Examples first. I can get an annotated video like the demo above like:
$ TweetPI.py annotatedvideo --timeline POTUS --limit 50
7 items to be downloaded
(1/7) Downloaded: https://pbs.twimg.com/media/DnYrE1pX4AAMBbh.jpg
(2/7) Downloaded: https://pbs.twimg.com/media/DnUHepUX0AEZU1u.jpg
(3/7) Downloaded: https://pbs.twimg.com/media/DnaAWfsVsAAEuXG.jpg
(4/7) Downloaded: https://pbs.twimg.com/media/DnaAWfoVAAAQNR6.jpg
(5/7) Downloaded: https://pbs.twimg.com/media/DnaAWfqV4AAJ6_q.jpg
(6/7) Downloaded: https://pbs.twimg.com/media/DnaAWfhWwAUdk11.jpg
(7/7) Downloaded: https://pbs.twimg.com/media/DnU3UPDWsAsB7iX.jpg
/home/tweetpi/timeline-POTUS.mp4
Remember, a lot of arguments are optional, so it can be as easy as:
$ TweetPI.py list -tl
# This outputs images on my timeline
{'indices': [20, 43], 'source_status_id': 1044026378746654720, 'media_url_https': 'https://pbs.twimg.com/media/Dn0gca6X0AAl0NS.jpg', 'sizes': {'small': {'h': 680, 'resize': 'fit', 'w': 382}, 'medium': {'h': 1200, 'resize': 'fit', 'w': 675}, 'thumb': {'h': 150, 'resize': 'crop', 'w': 150}, 'large': {'h': 1334, 'resize': 'fit', 'w': 750}}, 'id_str': '1044026361252401152', 'id': 1044026361252401152, 'display_url': 'pic.twitter.com/qeJI8ZKoxX', 'source_status_id_str': '1044026378746654720', 'source_user_id': 126581934, 'type': 'photo', 'source_user_id_str': '126581934', 'media_url': 'http://pbs.twimg.com/media/Dn0gca6X0AAl0NS.jpg', 'url': 'https://t.co/qeJI8ZKoxX', 'expanded_url': 'https://twitter.com/dearemon/status/1044026378746654720/photo/1'}
{'indices': [39, 62], 'source_status_id': 1043885730798301184, 'media_url_https': 'https://pbs.twimg.com/media/Dnygh3oXUAATZ3u.jpg', 'sizes': {'small': {'h': 680, 'resize': 'fit', 'w': 510}, 'medium': {'h': 1200, 'resize': 'fit', 'w': 900}, 'thumb': {'h': 150, 'resize': 'crop', 'w': 150}, 'large': {'h': 2048, 'resize': 'fit', 'w': 1536}}, 'id_str': '1043885717372489728', 'id': 1043885717372489728, 'display_url': 'pic.twitter.com/NHc37bGipd', 'source_status_id_str': '1043885730798301184', 'source_user_id': 231652942, 'type': 'photo', 'source_user_id_str': '231652942', 'media_url': 'http://pbs.twimg.com/media/Dnygh3oXUAATZ3u.jpg', 'url': 'https://t.co/NHc37bGipd', 'expanded_url': 'https://twitter.com/dollywang05/status/1043885730798301184/photo/1'}
$ TweetPI.py annotate -tl
https://pbs.twimg.com/media/Dn0gca6X0AAl0NS.jpg: font, product, brand
https://pbs.twimg.com/media/Dnygh3oXUAATZ3u.jpg: child, girl, arm, black hair, hand, toddler, japanese idol, product
While it can be as complex as:
$ TweetPI.py download --timeline POTUS --limit 50 --options options.json
$ TweetPI.py annotatedvideo --timeline POTUS --limit 50 --size 640x320 --output test.mp4 --interval 1 --fontcolor 'rgb(255, 255, 255)' --fontsize 20
/home/tweetpi/test.mp4
Acutally you don't need to execute download
before you execute the video
command; it will be automatically downloaded (no duplicate download!).

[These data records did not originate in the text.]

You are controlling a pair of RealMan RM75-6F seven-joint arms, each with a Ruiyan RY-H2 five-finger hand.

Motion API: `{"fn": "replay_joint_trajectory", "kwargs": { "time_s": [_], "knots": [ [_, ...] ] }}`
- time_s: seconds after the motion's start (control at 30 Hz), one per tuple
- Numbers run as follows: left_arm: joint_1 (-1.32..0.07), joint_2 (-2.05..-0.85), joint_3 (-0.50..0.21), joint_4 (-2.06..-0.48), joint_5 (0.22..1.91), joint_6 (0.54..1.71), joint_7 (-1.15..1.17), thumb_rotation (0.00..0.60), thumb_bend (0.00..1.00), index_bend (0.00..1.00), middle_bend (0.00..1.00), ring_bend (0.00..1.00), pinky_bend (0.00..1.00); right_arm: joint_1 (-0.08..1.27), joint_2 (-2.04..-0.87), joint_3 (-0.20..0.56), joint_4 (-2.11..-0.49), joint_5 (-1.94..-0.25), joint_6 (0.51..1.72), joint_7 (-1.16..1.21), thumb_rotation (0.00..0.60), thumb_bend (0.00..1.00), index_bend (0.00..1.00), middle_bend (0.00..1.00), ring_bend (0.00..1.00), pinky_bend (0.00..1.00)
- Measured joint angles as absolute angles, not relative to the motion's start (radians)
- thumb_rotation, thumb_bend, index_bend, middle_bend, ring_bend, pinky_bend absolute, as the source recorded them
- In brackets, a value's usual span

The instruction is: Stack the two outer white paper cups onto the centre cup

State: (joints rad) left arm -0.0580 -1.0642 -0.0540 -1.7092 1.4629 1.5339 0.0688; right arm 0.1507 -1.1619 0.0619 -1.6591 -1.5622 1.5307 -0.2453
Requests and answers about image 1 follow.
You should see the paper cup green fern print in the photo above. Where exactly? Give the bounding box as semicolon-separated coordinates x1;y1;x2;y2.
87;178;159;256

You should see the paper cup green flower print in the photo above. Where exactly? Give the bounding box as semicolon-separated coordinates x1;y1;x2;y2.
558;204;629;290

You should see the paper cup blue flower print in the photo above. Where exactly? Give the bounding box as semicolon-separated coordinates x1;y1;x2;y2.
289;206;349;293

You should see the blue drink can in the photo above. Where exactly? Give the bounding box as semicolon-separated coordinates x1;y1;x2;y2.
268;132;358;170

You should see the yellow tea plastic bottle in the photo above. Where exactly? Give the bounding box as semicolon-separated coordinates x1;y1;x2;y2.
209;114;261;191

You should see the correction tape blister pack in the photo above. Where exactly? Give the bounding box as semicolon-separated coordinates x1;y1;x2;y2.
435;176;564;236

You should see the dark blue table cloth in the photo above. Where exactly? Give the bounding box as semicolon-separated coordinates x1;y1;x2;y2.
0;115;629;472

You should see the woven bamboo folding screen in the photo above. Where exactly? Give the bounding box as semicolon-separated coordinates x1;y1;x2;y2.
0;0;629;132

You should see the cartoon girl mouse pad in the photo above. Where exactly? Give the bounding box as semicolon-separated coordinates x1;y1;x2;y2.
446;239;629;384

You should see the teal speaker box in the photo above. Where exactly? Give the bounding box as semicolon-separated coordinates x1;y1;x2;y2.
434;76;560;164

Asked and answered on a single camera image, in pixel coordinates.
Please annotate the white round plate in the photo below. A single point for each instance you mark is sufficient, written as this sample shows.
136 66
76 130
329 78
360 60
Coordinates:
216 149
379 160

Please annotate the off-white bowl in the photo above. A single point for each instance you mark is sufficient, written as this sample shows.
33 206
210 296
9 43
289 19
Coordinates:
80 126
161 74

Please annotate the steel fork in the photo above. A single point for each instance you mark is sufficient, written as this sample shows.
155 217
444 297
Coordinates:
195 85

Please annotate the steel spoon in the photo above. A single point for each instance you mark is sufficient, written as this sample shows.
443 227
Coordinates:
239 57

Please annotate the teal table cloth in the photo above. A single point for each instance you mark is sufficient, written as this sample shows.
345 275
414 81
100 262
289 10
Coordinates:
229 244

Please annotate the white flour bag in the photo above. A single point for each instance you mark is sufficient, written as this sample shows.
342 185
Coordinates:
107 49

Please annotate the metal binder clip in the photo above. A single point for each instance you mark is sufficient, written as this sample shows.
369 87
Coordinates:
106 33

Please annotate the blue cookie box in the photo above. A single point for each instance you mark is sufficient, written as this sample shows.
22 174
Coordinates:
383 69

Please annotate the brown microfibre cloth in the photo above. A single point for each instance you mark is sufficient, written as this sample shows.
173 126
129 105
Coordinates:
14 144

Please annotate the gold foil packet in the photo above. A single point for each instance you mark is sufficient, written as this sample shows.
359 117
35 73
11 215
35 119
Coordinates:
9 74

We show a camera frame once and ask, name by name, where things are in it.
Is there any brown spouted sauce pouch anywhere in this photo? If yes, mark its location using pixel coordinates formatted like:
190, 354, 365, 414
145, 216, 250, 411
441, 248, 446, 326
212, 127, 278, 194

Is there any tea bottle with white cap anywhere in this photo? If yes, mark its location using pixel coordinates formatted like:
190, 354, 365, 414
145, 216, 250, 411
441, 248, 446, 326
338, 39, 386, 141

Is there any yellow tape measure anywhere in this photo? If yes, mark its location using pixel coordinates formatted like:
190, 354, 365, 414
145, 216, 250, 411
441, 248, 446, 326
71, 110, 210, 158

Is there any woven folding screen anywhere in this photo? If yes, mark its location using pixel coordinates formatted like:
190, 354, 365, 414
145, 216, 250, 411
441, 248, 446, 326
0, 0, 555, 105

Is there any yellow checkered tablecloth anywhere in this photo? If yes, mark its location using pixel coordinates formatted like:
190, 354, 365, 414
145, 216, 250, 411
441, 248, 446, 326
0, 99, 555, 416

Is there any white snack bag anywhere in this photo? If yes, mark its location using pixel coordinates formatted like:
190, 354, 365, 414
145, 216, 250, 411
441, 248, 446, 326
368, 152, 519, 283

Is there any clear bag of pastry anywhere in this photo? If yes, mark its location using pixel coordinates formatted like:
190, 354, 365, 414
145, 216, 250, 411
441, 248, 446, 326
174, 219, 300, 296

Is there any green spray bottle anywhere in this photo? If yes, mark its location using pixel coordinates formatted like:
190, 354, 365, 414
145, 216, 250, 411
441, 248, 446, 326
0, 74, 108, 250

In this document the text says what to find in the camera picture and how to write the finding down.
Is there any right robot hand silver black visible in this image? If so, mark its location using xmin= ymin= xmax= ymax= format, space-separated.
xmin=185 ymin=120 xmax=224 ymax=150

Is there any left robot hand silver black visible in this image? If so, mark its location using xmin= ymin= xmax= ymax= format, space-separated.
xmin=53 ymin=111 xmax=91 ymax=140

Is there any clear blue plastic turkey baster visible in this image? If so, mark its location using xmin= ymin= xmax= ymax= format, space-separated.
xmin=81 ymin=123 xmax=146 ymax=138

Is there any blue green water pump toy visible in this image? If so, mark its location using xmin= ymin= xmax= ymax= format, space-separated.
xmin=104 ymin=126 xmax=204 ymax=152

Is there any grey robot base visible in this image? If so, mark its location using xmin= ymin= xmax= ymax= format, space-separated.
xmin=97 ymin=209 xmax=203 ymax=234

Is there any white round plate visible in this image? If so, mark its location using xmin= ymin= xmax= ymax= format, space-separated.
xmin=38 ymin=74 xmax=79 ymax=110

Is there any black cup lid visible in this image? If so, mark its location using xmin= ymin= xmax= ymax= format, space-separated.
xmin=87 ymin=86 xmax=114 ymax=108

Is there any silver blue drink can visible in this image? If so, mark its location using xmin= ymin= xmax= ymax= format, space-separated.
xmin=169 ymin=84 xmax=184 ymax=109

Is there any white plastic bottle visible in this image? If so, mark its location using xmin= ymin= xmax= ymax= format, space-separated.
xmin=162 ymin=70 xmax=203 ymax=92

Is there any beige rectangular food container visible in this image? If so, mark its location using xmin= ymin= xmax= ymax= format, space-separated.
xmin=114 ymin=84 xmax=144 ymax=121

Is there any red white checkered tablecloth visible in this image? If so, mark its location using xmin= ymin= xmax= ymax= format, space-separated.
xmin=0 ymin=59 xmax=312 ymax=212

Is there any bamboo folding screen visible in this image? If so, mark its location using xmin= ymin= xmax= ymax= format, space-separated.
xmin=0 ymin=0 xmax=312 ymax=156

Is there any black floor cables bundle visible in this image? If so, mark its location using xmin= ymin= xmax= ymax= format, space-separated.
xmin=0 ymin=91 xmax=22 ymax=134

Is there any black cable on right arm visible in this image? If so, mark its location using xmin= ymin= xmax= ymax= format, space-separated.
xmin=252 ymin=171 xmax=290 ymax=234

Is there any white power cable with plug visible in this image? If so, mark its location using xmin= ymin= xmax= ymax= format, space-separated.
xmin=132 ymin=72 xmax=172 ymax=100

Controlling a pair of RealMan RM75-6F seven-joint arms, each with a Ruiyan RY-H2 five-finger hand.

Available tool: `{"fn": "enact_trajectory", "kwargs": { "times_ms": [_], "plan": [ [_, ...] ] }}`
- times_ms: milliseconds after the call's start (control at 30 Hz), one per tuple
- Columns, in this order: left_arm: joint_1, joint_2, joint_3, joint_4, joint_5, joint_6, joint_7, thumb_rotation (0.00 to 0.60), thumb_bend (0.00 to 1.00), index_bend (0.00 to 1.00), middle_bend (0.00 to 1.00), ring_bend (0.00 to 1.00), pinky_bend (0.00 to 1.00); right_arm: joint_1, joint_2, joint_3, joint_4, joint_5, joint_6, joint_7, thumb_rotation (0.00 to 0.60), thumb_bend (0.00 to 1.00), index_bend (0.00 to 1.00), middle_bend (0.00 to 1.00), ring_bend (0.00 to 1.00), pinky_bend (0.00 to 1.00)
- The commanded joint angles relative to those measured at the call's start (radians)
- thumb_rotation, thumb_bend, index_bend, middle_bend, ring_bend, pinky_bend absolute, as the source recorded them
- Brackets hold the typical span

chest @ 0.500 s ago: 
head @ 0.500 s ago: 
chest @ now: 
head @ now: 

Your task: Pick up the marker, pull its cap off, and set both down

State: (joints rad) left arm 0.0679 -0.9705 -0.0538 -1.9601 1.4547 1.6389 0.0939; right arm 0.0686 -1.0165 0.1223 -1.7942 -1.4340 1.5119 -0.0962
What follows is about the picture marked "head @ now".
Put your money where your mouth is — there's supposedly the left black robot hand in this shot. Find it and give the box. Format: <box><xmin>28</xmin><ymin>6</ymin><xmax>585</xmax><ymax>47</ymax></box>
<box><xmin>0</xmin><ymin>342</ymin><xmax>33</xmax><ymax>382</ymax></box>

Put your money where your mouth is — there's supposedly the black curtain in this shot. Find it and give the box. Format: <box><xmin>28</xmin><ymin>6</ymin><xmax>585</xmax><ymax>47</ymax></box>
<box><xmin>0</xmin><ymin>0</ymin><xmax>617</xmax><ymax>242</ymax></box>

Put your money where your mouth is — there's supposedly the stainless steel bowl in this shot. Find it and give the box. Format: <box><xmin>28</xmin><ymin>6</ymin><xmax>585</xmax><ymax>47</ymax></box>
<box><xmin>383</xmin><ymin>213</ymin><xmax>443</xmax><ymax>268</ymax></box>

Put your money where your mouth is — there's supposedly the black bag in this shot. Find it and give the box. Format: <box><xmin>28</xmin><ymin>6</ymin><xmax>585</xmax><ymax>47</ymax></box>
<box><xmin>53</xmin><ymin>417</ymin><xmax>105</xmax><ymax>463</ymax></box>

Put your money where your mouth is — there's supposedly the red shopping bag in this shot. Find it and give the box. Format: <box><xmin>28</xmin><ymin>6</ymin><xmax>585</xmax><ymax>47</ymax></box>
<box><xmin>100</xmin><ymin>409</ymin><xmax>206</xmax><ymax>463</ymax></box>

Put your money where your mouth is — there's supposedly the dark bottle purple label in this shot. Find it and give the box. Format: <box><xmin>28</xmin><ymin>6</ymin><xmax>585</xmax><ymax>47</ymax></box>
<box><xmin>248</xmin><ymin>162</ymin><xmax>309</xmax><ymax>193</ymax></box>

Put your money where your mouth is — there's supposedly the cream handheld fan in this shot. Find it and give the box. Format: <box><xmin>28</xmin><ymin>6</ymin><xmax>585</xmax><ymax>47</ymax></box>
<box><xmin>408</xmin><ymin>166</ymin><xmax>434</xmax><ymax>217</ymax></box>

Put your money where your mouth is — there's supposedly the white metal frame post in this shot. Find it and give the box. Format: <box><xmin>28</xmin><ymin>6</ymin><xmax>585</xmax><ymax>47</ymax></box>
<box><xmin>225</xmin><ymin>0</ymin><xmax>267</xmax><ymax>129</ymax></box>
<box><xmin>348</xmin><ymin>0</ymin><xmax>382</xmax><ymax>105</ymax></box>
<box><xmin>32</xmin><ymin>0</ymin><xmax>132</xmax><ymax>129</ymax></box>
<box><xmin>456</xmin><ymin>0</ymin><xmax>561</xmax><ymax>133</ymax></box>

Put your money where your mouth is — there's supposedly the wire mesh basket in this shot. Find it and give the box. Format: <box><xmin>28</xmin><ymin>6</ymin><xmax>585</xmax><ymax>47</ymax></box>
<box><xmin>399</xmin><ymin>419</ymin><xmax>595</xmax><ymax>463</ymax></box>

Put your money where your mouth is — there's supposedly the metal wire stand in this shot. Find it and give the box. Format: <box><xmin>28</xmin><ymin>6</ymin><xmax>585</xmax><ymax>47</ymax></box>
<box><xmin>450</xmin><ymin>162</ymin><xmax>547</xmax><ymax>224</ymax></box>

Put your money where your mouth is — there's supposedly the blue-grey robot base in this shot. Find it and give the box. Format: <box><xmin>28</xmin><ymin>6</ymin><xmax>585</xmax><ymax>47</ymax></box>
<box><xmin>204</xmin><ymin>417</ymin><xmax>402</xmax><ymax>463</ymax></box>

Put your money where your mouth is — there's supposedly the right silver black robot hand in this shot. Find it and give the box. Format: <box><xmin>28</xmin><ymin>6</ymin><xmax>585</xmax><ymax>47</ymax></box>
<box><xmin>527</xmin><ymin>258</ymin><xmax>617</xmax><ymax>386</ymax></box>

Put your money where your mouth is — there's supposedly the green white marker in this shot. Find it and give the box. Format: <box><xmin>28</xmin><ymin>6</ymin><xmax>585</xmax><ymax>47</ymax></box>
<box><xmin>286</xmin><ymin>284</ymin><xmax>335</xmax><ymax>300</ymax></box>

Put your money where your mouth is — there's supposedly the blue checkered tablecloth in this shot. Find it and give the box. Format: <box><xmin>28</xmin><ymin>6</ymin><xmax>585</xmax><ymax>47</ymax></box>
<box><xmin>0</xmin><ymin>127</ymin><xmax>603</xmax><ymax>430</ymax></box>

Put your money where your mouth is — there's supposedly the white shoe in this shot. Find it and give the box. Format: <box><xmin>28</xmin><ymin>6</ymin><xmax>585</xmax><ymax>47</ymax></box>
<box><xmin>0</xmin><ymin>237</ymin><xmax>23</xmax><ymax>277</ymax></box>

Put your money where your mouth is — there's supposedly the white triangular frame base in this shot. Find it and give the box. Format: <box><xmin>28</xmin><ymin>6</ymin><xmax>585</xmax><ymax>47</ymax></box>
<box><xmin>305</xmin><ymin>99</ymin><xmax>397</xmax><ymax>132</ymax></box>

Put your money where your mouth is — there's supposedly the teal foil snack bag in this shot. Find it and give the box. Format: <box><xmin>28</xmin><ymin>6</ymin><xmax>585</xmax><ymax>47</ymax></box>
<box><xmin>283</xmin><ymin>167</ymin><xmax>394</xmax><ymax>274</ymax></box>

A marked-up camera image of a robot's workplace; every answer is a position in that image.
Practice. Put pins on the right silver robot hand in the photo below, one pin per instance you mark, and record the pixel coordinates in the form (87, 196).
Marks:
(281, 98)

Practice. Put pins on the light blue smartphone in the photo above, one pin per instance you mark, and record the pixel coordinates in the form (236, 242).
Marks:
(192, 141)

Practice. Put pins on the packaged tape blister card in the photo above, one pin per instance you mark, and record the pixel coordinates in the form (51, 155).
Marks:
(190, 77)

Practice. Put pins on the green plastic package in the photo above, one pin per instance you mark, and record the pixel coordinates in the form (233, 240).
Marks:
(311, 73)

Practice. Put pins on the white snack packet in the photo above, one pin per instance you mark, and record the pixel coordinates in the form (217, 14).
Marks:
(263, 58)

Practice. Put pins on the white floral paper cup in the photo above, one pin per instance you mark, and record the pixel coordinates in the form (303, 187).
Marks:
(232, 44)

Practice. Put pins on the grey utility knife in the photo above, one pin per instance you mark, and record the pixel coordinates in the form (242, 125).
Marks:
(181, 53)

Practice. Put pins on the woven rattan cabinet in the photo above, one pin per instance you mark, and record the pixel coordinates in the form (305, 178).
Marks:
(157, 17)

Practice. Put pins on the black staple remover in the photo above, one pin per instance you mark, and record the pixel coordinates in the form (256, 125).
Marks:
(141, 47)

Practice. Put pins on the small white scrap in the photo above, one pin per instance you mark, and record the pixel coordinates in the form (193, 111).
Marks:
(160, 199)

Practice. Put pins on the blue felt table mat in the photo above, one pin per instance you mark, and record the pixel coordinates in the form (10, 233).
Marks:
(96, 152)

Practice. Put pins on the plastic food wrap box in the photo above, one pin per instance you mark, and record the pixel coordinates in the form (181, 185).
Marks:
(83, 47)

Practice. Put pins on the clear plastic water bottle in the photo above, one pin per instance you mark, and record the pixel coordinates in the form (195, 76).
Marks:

If you want to deep further, I highly suggest you use -h
to look up the help.
usage: TweetPI.py [-h] [--version]
{list,download,video,annotate,annotatedvideo,get_total_by_type,get_annotation_keywords_list,get_total_by_session_id,search_by_keyword,install_db}
...
Tweet Photo Insight: Python library to get photos in Twitter feed, with a
video and photo annotations.
positional arguments:
{list,download,video,annotate,annotatedvideo,get_annotation_keywords_list,get_total_by_session_id,get_total_by_type,search_by_keyword,install_db}
.
list list images in Twitter feed
download download images in Twitter feed
video generate a video from images in Twitter feed
annotate get annotations of images in Twitter feed
annotatedvideo get annotated video of photos in Twitter feed
get_total_by_session_id
get total by session_id in db
get_total_by_type get total by type in db
get_annotation_keywords_list
get annotation keywords list in db
search_by_keyword search logs by keyword in db
install_db search logs by keyword in db
optional arguments:
-h, --help show this help message and exit
--version show program's version number and exit
You can always use -h
to get help information for a specific function. For reference, here they are (please consult with -h
for up-to-date help info).
$ TweetPI.py list --help
usage: TweetPI.py list [-h] --timeline [TIMELINE] [--limit LIMIT]
[--options OPTIONS]
optional arguments:
-h, --help show this help message and exit
--timeline [TIMELINE], -tl [TIMELINE]
from your home timeline or someone's user timeline
--limit LIMIT tweets limit
--options OPTIONS Init config for TweetPI library (JSON file path or
JSON string)
$ TweetPI.py download --help
usage: TweetPI.py download [-h] --timeline [TIMELINE] [--limit LIMIT]
[--options OPTIONS]
optional arguments:
-h, --help show this help message and exit
--timeline [TIMELINE], -tl [TIMELINE]
from your home timeline or someone's user timeline
--limit LIMIT tweets limit
--options OPTIONS Init config for TweetPI library (JSON file path or
JSON string)
$ TweetPI.py video --help
usage: TweetPI.py video [-h] --timeline [TIMELINE] [--limit LIMIT]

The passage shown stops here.